Population growth isn't really our problem [View all]

In the course of preparing for a panel here at the Conference on World Affairs, I ran across a 2009 editorial by environmental journalist Fred Pearce, in which he explains why current global population trends aren't as horrific as they're often made out to be. I thought you should read it.

Global population is going up, Pearce writes, but that's not the same thing as saying that birth rates are going up. And, in the long run, that distinction matters. Around the world—not just in the West—human birthrates are decreasing. And they've been decreasing for a really long time.

Wherever most kids survive to adulthood, women stop having so many. That is the main reason why the number of children born to an average woman around the world has been in decline for half a century now. After peaking at between 5 and 6 per woman, it is now down to 2.6.

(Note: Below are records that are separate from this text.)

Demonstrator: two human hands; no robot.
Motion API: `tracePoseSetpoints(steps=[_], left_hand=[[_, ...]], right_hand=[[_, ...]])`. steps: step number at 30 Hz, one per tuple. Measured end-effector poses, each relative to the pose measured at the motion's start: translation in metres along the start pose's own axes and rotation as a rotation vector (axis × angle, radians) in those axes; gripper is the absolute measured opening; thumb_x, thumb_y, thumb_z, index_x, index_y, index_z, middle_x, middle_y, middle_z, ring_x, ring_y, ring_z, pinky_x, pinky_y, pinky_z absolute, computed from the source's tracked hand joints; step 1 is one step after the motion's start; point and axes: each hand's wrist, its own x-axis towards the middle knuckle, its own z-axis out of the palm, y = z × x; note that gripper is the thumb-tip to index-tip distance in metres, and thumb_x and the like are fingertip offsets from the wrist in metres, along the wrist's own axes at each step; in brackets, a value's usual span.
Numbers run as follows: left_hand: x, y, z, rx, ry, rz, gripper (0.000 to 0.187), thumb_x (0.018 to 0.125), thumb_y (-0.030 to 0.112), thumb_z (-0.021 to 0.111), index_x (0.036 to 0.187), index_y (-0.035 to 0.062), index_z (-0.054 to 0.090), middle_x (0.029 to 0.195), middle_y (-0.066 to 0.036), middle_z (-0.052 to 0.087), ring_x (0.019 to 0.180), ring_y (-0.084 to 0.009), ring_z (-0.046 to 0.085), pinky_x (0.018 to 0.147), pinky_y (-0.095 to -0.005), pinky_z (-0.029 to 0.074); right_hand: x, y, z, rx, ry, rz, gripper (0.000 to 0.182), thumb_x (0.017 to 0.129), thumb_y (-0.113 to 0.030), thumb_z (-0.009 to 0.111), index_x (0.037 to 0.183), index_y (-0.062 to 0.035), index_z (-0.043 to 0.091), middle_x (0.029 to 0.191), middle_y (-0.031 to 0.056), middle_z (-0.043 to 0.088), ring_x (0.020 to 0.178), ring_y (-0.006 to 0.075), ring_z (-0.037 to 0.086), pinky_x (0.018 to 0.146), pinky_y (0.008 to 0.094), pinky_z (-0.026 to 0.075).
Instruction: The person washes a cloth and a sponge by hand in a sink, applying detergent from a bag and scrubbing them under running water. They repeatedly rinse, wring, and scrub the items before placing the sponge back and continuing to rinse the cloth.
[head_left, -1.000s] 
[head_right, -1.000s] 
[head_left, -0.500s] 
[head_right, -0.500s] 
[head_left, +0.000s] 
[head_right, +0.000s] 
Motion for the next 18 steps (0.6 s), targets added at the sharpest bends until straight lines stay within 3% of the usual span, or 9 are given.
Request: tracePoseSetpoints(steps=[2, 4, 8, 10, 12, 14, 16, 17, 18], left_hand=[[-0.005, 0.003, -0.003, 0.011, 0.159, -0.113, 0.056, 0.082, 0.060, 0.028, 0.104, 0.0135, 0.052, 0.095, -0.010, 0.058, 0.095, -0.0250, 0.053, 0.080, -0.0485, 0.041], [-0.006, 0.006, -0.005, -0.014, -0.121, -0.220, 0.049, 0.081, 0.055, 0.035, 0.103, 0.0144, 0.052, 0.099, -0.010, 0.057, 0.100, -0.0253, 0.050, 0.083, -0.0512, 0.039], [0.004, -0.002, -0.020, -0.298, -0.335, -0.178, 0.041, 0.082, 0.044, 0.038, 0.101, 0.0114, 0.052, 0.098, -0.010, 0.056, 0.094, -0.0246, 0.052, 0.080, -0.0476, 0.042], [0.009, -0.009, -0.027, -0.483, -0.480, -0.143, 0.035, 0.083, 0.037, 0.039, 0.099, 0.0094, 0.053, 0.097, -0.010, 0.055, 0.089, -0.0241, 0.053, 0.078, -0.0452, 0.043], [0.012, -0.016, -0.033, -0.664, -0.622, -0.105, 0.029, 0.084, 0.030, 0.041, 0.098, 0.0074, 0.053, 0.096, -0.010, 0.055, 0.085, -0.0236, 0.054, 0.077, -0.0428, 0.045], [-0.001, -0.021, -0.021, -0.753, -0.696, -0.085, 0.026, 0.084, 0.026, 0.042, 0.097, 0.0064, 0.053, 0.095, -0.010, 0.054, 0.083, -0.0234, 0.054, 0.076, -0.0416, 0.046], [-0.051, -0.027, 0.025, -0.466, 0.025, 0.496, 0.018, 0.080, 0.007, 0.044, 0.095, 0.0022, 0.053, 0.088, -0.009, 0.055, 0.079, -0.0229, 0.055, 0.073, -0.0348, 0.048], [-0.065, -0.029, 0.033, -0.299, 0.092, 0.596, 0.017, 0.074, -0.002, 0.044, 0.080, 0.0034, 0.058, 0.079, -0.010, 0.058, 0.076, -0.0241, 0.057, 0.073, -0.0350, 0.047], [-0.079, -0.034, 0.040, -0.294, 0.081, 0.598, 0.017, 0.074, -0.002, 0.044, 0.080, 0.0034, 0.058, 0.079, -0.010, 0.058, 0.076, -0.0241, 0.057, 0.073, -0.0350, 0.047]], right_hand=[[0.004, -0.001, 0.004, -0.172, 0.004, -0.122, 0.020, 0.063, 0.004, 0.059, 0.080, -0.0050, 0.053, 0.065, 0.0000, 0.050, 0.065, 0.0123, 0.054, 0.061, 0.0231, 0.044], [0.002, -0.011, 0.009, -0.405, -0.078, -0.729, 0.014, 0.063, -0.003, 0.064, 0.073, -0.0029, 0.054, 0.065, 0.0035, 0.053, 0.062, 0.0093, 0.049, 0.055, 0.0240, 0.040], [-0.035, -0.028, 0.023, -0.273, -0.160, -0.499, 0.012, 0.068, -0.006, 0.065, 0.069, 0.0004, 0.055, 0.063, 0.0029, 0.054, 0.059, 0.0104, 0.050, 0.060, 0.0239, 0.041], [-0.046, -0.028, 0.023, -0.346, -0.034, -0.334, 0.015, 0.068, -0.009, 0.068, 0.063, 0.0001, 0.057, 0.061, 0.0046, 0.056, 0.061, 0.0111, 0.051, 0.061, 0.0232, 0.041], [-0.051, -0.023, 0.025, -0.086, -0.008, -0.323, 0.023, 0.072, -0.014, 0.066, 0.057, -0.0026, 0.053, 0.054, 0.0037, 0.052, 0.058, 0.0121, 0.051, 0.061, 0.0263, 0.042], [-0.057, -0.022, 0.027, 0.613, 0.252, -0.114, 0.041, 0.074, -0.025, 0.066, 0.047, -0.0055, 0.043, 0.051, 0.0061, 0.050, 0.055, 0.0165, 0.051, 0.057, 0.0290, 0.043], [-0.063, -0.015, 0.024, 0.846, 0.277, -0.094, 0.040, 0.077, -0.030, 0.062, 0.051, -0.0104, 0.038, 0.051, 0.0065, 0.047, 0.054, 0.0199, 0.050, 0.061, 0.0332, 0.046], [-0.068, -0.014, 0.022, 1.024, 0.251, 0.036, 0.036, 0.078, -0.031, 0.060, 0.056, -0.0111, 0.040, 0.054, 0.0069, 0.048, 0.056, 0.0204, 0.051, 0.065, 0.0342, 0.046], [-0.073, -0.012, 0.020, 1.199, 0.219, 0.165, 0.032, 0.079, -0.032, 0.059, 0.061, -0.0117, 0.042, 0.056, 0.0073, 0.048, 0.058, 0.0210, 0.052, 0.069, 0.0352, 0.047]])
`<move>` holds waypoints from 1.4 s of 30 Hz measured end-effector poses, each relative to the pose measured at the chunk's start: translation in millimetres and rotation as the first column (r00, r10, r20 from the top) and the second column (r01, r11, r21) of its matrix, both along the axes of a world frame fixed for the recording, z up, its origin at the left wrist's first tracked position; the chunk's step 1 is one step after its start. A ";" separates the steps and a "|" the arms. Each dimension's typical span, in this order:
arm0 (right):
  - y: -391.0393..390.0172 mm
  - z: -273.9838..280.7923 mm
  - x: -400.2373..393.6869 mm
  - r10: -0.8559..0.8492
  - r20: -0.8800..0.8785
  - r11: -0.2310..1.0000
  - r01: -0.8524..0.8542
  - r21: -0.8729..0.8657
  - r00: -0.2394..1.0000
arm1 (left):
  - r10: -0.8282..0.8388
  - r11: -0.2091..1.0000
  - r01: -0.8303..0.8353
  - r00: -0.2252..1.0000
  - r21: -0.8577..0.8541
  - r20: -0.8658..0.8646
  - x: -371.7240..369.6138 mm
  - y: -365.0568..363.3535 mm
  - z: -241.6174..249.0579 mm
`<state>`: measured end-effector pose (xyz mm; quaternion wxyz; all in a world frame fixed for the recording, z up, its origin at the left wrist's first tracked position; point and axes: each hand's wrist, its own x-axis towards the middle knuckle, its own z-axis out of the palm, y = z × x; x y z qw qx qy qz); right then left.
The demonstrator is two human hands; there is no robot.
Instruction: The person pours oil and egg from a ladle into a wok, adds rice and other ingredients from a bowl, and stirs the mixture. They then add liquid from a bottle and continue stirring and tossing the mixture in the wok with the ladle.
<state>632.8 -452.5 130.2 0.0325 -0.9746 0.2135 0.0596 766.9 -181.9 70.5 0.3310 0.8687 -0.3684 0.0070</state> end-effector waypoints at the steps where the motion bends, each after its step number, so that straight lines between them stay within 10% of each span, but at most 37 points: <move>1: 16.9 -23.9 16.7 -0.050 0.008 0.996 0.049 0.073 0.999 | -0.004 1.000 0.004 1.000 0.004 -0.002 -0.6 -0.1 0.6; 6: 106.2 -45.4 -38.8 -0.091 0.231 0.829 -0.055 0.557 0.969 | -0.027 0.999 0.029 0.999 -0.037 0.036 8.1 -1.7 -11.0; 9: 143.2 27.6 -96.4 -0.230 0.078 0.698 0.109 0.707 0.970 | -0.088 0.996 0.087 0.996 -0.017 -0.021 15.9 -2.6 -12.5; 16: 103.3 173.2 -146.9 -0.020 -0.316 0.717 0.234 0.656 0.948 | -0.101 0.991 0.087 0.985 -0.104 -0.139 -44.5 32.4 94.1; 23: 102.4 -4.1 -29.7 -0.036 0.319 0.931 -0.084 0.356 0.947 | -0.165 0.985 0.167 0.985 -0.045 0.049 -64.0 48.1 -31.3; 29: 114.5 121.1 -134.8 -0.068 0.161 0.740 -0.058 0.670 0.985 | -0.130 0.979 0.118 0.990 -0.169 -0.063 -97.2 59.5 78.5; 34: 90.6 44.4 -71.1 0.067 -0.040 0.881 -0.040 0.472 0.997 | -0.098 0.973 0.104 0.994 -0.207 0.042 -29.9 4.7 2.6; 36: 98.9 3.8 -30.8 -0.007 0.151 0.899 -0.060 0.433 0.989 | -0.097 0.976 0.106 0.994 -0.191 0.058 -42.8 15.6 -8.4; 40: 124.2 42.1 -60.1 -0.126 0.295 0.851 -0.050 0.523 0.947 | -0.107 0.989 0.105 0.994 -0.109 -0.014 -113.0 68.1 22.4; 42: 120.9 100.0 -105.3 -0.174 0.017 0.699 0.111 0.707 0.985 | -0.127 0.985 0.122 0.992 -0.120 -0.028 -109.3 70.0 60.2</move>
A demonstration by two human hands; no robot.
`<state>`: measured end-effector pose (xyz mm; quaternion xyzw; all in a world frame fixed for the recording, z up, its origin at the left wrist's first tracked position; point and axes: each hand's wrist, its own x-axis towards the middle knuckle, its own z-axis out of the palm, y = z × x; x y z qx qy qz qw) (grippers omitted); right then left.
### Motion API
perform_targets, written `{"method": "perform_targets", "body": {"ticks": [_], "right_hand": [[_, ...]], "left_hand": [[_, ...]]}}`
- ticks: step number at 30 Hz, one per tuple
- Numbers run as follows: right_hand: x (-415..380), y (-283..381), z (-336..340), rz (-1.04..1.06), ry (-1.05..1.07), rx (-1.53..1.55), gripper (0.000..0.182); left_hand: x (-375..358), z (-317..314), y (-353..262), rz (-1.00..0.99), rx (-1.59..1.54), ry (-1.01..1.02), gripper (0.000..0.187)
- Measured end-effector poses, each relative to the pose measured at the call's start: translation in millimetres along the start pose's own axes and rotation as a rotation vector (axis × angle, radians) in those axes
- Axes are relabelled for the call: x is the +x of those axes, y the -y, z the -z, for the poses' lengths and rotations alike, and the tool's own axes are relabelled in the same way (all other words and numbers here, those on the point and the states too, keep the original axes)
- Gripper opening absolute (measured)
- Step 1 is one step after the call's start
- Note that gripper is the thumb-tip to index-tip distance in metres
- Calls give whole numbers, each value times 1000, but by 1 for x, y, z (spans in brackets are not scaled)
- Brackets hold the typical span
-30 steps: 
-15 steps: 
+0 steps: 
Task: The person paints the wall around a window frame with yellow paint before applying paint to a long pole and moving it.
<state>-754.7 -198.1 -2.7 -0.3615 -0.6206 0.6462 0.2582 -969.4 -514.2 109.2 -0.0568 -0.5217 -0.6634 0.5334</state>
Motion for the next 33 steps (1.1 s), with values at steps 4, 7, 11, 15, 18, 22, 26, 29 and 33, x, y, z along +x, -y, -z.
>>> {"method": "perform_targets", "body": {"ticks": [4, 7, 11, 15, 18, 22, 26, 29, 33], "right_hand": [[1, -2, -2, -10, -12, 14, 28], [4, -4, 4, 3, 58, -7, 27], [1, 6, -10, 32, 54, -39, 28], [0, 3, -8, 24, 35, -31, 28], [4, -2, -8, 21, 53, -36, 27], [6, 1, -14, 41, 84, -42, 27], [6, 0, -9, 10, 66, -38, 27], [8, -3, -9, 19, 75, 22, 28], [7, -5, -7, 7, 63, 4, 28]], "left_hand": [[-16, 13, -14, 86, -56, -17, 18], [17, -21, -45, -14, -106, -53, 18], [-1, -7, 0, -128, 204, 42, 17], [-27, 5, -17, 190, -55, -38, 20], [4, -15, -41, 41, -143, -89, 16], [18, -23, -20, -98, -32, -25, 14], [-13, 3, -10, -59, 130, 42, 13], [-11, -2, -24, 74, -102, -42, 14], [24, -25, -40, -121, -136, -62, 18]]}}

This is getting close to the “replacement fertility level” which, after allowing for a natural excess of boys born and women who don’t reach adulthood, is about 2.3. The UN expects global fertility to fall to 1.85 children per woman by mid-century. While a demographic “bulge” of women of child-bearing age keeps the world’s population rising for now, continuing declines in fertility will cause the world’s population to stabilize by mid-century and then probably to begin falling.

Far from ballooning, each generation will be smaller than the last. So the ecological footprint of future generations could diminish. That means we can have a shot at estimating the long-term impact of children from different countries down the generations.